» **WORK ITEM**:
From the first line of the data through the line containing "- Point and", transcribe each line exactly. Pictures do not belong in the copy.

Content starts

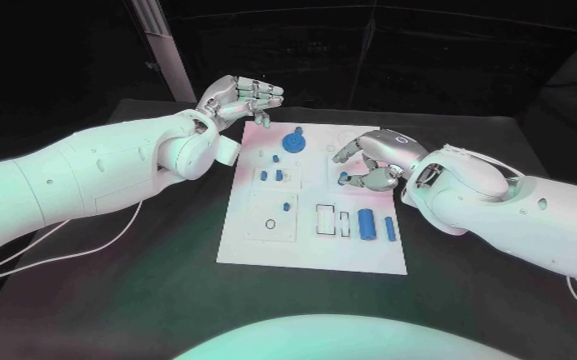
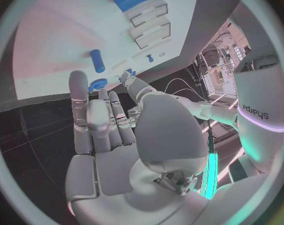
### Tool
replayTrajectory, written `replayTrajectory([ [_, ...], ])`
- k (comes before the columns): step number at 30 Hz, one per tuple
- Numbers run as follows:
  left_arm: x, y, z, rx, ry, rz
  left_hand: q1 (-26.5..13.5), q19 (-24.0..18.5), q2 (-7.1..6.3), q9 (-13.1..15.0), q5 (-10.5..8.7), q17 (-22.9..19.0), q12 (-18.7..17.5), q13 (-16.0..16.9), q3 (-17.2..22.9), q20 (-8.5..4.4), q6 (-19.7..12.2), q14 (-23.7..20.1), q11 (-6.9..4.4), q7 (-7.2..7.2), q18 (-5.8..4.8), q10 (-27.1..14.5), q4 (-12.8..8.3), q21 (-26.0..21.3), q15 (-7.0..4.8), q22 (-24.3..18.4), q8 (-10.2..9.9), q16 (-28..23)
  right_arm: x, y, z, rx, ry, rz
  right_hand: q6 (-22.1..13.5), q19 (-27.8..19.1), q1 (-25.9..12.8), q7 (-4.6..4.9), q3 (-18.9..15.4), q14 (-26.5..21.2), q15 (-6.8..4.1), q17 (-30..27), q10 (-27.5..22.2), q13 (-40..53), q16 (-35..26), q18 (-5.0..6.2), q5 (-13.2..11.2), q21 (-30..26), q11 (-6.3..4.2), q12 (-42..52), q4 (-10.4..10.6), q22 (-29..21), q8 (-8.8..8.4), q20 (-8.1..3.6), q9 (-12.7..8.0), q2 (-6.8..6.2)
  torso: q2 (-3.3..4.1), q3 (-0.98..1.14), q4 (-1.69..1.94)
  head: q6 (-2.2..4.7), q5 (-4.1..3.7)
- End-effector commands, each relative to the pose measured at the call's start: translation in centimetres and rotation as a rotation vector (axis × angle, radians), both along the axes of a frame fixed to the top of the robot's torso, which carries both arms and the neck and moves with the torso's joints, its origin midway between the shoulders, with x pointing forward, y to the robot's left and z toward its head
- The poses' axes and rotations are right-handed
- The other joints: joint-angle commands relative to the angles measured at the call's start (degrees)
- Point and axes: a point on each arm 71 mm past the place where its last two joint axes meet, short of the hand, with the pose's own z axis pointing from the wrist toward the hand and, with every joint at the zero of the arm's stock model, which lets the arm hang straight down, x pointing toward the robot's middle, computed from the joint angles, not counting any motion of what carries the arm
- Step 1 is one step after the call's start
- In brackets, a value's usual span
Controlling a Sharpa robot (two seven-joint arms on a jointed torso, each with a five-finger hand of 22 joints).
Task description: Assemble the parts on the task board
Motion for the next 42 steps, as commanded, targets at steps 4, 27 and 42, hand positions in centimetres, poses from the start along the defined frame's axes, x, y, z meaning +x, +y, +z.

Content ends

» **FINISHED TASK**:
### Tool
replayTrajectory, written `replayTrajectory([ [_, ...], ])`
- k (comes before the columns): step number at 30 Hz, one per tuple
- Numbers run as follows:
  left_arm: x, y, z, rx, ry, rz
  left_hand: q1 (-26.5..13.5), q19 (-24.0..18.5), q2 (-7.1..6.3), q9 (-13.1..15.0), q5 (-10.5..8.7), q17 (-22.9..19.0), q12 (-18.7..17.5), q13 (-16.0..16.9), q3 (-17.2..22.9), q20 (-8.5..4.4), q6 (-19.7..12.2), q14 (-23.7..20.1), q11 (-6.9..4.4), q7 (-7.2..7.2), q18 (-5.8..4.8), q10 (-27.1..14.5), q4 (-12.8..8.3), q21 (-26.0..21.3), q15 (-7.0..4.8), q22 (-24.3..18.4), q8 (-10.2..9.9), q16 (-28..23)
  right_arm: x, y, z, rx, ry, rz
  right_hand: q6 (-22.1..13.5), q19 (-27.8..19.1), q1 (-25.9..12.8), q7 (-4.6..4.9), q3 (-18.9..15.4), q14 (-26.5..21.2), q15 (-6.8..4.1), q17 (-30..27), q10 (-27.5..22.2), q13 (-40..53), q16 (-35..26), q18 (-5.0..6.2), q5 (-13.2..11.2), q21 (-30..26), q11 (-6.3..4.2), q12 (-42..52), q4 (-10.4..10.6), q22 (-29..21), q8 (-8.8..8.4), q20 (-8.1..3.6), q9 (-12.7..8.0), q2 (-6.8..6.2)
  torso: q2 (-3.3..4.1), q3 (-0.98..1.14), q4 (-1.69..1.94)
  head: q6 (-2.2..4.7), q5 (-4.1..3.7)
- End-effector commands, each relative to the pose measured at the call's start: translation in centimetres and rotation as a rotation vector (axis × angle, radians), both along the axes of a frame fixed to the top of the robot's torso, which carries both arms and the neck and moves with the torso's joints, its origin midway between the shoulders, with x pointing forward, y to the robot's left and z toward its head
- The poses' axes and rotations are right-handed
- The other joints: joint-angle commands relative to the angles measured at the call's start (degrees)
- Point and axes: a point on each arm 71 mm past the place where its last two joint axes meet, short of the hand, with the pose's own z axis pointing from the wrist toward the hand and, with every joint at the zero of the arm's stock model, which lets the arm hang straight down, x pointing toward the robot's middle, computed from the joint angles, not counting any motion of what carries the arm

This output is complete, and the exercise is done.